### Assignment
Set down exactly the lines below, starting at the one that contains "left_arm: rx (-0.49" and ending at the one that contains "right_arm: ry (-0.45", with both of those lines included and nothing else.

Records contained in a dataset
··········
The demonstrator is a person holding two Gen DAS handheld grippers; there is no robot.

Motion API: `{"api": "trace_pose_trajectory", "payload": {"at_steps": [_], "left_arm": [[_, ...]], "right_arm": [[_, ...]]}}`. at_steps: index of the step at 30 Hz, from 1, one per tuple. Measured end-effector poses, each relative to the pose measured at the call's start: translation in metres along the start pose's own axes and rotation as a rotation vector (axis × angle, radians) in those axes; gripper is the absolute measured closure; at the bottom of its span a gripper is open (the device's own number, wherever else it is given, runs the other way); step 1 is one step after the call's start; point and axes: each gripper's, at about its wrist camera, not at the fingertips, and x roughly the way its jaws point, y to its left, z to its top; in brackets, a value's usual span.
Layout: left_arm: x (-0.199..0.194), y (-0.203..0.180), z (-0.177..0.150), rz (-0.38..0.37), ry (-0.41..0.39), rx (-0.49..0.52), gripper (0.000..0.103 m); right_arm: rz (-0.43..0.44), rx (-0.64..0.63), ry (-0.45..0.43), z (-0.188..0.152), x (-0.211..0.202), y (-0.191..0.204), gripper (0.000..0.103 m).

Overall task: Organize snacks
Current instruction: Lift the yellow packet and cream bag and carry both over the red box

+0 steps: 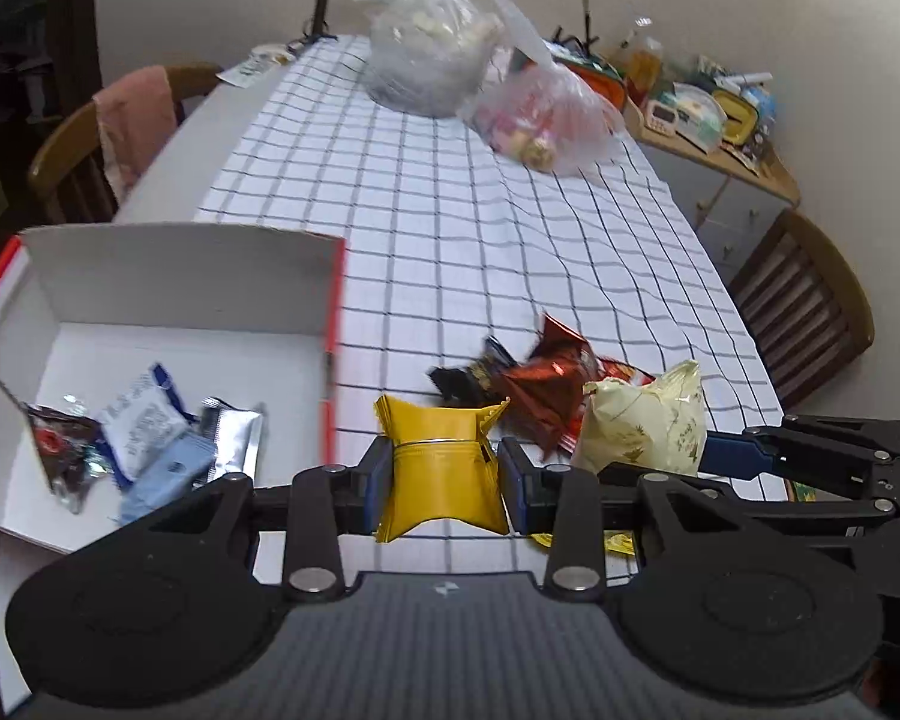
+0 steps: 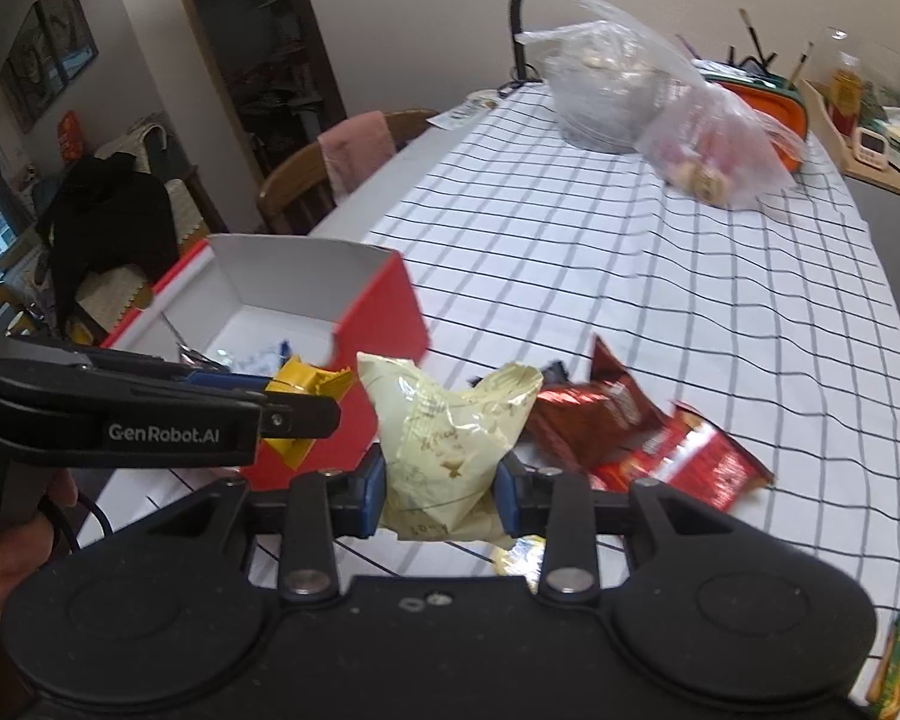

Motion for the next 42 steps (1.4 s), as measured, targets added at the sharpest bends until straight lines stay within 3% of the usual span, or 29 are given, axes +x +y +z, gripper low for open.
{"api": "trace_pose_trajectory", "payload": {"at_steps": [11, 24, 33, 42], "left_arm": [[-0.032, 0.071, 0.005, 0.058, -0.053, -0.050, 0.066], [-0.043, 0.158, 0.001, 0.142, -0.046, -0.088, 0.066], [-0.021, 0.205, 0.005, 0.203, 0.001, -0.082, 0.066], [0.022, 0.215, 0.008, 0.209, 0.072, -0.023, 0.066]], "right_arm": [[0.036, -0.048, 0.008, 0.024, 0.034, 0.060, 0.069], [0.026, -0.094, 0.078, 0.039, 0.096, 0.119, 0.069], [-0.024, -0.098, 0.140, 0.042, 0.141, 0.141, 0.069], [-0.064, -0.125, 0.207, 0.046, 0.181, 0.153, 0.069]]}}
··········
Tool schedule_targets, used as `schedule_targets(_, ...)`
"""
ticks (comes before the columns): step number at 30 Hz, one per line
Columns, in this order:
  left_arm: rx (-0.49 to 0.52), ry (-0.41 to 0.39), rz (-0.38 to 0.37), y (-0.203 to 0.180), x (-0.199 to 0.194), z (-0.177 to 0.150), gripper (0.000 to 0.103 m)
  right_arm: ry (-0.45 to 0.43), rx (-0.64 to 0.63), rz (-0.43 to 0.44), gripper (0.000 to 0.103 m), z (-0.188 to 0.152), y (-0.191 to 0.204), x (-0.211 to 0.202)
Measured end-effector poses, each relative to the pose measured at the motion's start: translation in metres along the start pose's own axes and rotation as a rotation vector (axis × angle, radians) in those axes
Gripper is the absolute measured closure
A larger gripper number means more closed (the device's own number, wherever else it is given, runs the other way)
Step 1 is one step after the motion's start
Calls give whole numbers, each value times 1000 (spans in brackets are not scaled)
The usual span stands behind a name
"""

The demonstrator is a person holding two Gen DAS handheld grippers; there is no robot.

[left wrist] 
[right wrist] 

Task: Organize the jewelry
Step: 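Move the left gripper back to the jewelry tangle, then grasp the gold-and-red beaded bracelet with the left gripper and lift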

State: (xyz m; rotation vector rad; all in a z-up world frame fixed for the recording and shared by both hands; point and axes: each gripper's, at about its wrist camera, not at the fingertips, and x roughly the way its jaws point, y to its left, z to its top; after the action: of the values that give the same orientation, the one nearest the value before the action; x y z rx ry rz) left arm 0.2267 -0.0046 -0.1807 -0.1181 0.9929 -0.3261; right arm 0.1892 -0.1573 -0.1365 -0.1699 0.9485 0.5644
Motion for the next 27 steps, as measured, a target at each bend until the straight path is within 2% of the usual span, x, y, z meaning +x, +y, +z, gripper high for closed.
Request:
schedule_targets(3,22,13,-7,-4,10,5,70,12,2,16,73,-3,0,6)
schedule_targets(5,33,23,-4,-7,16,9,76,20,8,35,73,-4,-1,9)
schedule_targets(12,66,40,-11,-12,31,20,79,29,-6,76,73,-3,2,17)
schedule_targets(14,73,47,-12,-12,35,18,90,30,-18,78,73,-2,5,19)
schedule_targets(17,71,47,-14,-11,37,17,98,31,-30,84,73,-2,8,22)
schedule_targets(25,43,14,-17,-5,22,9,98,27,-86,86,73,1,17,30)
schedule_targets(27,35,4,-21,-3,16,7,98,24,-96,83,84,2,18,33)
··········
### Final answer
  left_arm: rx (-0.49 to 0.52), ry (-0.41 to 0.39), rz (-0.38 to 0.37), y (-0.203 to 0.180), x (-0.199 to 0.194), z (-0.177 to 0.150), gripper (0.000 to 0.103 m)
  right_arm: ry (-0.45 to 0.43), rx (-0.64 to 0.63), rz (-0.43 to 0.44), gripper (0.000 to 0.103 m), z (-0.188 to 0.152), y (-0.191 to 0.204), x (-0.211 to 0.202)

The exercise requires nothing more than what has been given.